Department of Epidemiology and Health Statistics, School of Public Health, Fujian Medical University, Fuzhou, China.
Department of Breast Surgery, Fujian Medical University Union Hospital, Fuzhou, China.
Cancer Med. 2023 Jul;12(14):15504-15514. doi: 10.1002/cam4.6198. Epub 2023 Jun 2.
Despite the rising incidence and mortality of breast cancer among women in China, there are currently few predictive models for breast cancer in the Chinese population and with low accuracy. This study aimed to identify major genetic and life-style risk factors in a Chinese population for potential application in risk assessment models.
A case-control study in southeast China was conducted including 1321 breast cancer patients and 2045 controls during 2013-2016, in which the data were randomly divided into a training set and a test set on a 7:3 scale. The association between genetic and life-style factors and breast cancer was examined using logistic regression models. Using AUC curves, we also compared the performance of the logistic model to machine learning models, namely LASSO regression model and support vector machine (SVM), and the scores calculated from CKB, Gail and Tyrer-Cuzick models in the test set.

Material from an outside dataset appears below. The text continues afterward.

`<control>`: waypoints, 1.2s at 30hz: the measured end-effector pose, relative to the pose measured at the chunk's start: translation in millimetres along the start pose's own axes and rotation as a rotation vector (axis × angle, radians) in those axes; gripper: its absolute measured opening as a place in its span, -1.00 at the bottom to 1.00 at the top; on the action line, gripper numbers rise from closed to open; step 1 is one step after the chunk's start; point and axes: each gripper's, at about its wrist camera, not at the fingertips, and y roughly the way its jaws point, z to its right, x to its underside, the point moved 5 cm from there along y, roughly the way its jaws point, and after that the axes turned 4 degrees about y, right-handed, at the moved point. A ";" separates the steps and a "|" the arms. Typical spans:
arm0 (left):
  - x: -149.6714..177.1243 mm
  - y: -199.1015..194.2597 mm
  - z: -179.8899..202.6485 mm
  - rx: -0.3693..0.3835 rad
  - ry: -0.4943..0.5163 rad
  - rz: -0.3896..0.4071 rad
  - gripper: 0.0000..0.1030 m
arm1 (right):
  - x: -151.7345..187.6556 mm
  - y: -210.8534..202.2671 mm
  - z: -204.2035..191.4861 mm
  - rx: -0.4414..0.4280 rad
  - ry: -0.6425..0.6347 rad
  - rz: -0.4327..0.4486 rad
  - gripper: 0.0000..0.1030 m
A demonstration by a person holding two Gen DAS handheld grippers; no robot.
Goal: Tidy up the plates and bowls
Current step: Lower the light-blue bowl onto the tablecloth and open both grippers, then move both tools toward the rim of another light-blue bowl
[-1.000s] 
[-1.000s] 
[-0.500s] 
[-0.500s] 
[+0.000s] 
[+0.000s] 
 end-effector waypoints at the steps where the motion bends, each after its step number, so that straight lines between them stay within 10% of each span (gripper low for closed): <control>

Among all factors considered, the best model was achieved when polygenetic risk score, lifestyle, and reproductive factors were considered jointly in the logistic regression model (AUC = 0.73; 95% CI: 0.70-0.77). The models created in this study performed better than those using scores calculated from the CKB, Gail, and Tyrer-Cuzick models. However, the logistic model and machine learning models did not significantly differ from one another.
In summary, we have found genetic and lifestyle risk predictors for breast cancer with moderate discrimination, which might provide reference for breast cancer screening in southeast China. Further population-based studies are needed to validate the model for future applications in personalized breast cancer screening programs.
尽管中国女性乳腺癌的发病率和死亡率不断上升,但目前针对中国人种的乳腺癌预测模型较少,且准确性较低。本研究旨在确定中国人群中主要的遗传和生活方式风险因素,以便潜在地应用于风险评估模型。
2013 年至 2016 年期间,在中国东南部进行了一项病例对照研究,纳入了 1321 名乳腺癌患者和 2045 名对照者,数据按 7:3 的比例随机分为训练集和测试集。使用逻辑回归模型检验遗传和生活方式因素与乳腺癌之间的关联。我们还使用 AUC 曲线比较了逻辑模型与机器学习模型(即 LASSO 回归模型和支持向量机(SVM))以及 CKB、Gail 和 Tyrer-Cuzick 模型在测试集中计算的分数在测试集中的性能。
在所考虑的所有因素中,当多基因风险评分、生活方式和生殖因素联合应用于逻辑回归模型时,获得了最佳模型(AUC=0.73;95%CI:0.70-0.77)。本研究中建立的模型优于使用 CKB、Gail 和 Tyrer-Cuzick 模型计算的分数建立的模型。然而,逻辑模型和机器学习模型之间没有显著差异。
总之,我们发现了具有中等判别能力的乳腺癌遗传和生活方式风险预测因子,这可能为中国东南部的乳腺癌筛查提供参考。需要进一步进行基于人群的研究来验证该模型,以便将来在个性化乳腺癌筛查计划中应用。